▶ [YOUR GOAL] From the records below, please return each line that holds the word "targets".

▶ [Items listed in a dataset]
----------------------------------------

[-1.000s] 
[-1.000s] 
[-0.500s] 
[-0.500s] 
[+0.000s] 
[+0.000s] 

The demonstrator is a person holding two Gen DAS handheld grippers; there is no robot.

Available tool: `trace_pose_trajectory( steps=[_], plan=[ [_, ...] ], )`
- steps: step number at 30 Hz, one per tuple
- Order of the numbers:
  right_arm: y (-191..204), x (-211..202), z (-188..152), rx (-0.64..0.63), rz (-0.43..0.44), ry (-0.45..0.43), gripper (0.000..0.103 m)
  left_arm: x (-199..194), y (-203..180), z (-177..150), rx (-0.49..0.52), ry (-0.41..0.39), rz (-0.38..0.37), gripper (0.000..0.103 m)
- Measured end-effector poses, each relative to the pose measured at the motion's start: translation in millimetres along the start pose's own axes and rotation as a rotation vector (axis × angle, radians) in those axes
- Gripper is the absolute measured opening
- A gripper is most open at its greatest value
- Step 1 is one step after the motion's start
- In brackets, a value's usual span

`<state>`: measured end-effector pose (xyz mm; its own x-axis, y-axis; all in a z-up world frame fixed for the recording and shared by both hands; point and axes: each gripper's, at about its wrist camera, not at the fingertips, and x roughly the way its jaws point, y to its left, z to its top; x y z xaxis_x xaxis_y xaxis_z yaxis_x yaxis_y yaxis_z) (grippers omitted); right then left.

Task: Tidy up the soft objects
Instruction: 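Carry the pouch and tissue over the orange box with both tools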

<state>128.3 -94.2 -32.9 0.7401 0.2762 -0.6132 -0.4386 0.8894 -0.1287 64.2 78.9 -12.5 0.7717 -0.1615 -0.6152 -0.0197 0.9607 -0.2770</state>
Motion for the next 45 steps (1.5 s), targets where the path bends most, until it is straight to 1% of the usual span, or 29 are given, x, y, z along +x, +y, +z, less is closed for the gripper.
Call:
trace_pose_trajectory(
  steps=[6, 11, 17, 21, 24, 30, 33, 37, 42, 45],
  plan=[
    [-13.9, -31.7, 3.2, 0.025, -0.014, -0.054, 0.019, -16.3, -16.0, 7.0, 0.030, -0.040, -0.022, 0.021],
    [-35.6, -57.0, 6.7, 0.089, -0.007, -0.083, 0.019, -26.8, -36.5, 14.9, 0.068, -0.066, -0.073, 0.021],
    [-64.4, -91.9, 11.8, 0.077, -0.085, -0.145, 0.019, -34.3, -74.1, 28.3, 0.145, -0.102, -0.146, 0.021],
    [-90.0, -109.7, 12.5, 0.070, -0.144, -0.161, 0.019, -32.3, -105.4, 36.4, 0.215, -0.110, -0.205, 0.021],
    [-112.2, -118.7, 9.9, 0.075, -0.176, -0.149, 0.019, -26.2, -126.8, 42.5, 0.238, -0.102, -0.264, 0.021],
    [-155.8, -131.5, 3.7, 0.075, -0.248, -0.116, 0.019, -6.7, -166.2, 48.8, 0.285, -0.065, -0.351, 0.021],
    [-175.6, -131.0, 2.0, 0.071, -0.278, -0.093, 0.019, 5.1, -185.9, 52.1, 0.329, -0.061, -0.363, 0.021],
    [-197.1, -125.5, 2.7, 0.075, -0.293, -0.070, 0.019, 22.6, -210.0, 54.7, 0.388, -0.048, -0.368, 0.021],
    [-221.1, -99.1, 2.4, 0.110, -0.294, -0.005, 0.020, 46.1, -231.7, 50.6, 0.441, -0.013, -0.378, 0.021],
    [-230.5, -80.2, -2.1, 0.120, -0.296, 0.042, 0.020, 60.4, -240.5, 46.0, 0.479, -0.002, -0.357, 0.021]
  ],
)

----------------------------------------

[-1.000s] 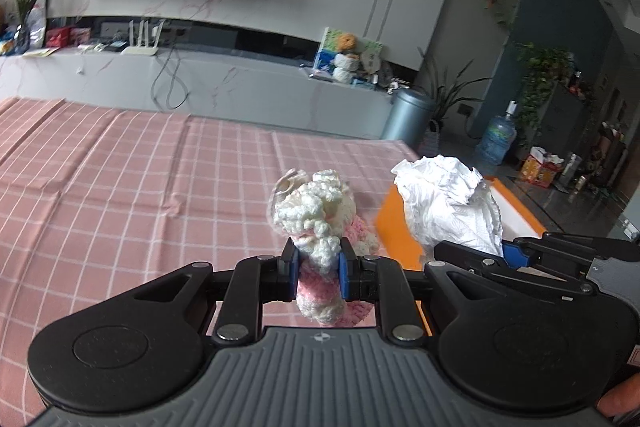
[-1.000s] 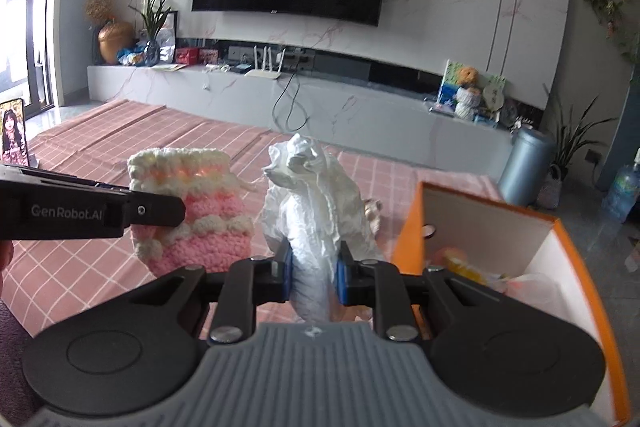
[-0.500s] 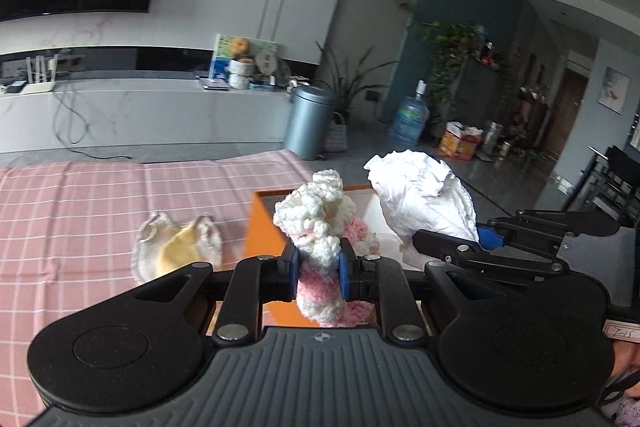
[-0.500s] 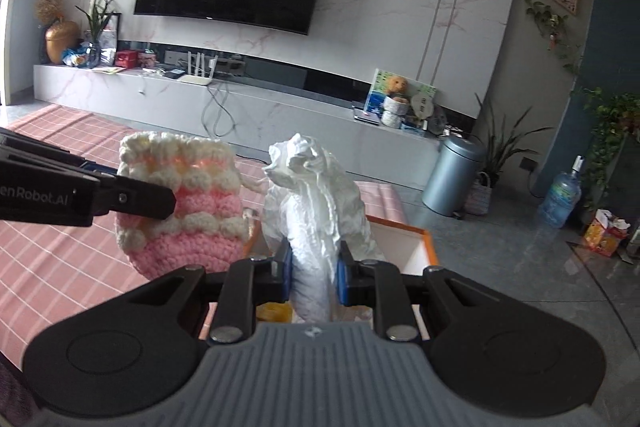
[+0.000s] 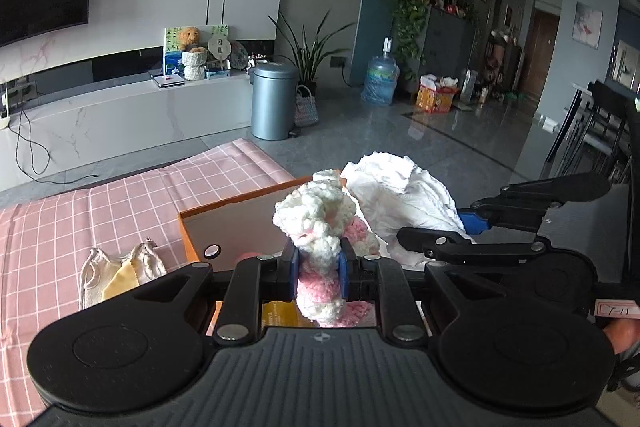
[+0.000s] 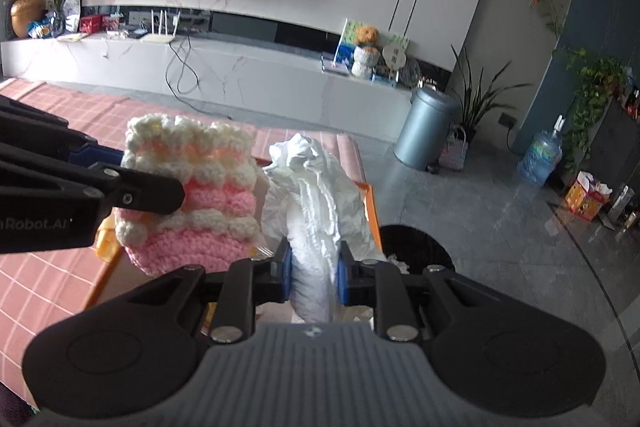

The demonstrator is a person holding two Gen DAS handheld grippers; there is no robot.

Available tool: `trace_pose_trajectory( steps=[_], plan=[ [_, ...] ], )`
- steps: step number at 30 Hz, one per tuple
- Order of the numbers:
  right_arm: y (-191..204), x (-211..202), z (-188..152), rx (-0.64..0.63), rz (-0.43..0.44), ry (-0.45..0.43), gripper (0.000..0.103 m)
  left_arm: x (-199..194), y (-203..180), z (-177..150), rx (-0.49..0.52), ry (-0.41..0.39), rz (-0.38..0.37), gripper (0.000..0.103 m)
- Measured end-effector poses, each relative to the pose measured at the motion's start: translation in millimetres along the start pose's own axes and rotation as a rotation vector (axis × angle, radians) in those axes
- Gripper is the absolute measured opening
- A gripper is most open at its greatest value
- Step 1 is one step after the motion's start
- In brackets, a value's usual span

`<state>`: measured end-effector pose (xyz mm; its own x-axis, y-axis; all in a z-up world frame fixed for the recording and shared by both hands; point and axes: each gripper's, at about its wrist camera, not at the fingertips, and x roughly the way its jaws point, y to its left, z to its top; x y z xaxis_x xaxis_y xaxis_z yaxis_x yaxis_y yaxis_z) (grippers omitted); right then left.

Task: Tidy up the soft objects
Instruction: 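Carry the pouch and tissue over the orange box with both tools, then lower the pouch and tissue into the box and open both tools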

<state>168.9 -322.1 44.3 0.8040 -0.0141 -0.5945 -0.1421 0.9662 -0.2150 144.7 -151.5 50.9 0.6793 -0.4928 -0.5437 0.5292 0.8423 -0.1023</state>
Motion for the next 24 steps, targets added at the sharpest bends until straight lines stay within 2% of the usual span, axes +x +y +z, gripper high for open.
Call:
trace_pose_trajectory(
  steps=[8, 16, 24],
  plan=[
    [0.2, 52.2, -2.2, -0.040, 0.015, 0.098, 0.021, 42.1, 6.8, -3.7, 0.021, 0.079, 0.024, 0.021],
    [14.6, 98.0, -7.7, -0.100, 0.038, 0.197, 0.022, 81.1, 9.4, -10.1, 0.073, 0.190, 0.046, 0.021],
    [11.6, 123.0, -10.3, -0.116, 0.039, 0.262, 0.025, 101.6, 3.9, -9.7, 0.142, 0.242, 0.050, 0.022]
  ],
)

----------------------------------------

▶ [REPLY TO THE EXERCISE]
Motion for the next 45 steps (1.5 s), targets where the path bends most, until it is straight to 1% of the usual span, or 29 are given, x, y, z along +x, +y, +z, less is closed for the gripper.
Motion for the next 24 steps, targets added at the sharpest bends until straight lines stay within 2% of the usual span, axes +x +y +z, gripper high for open.

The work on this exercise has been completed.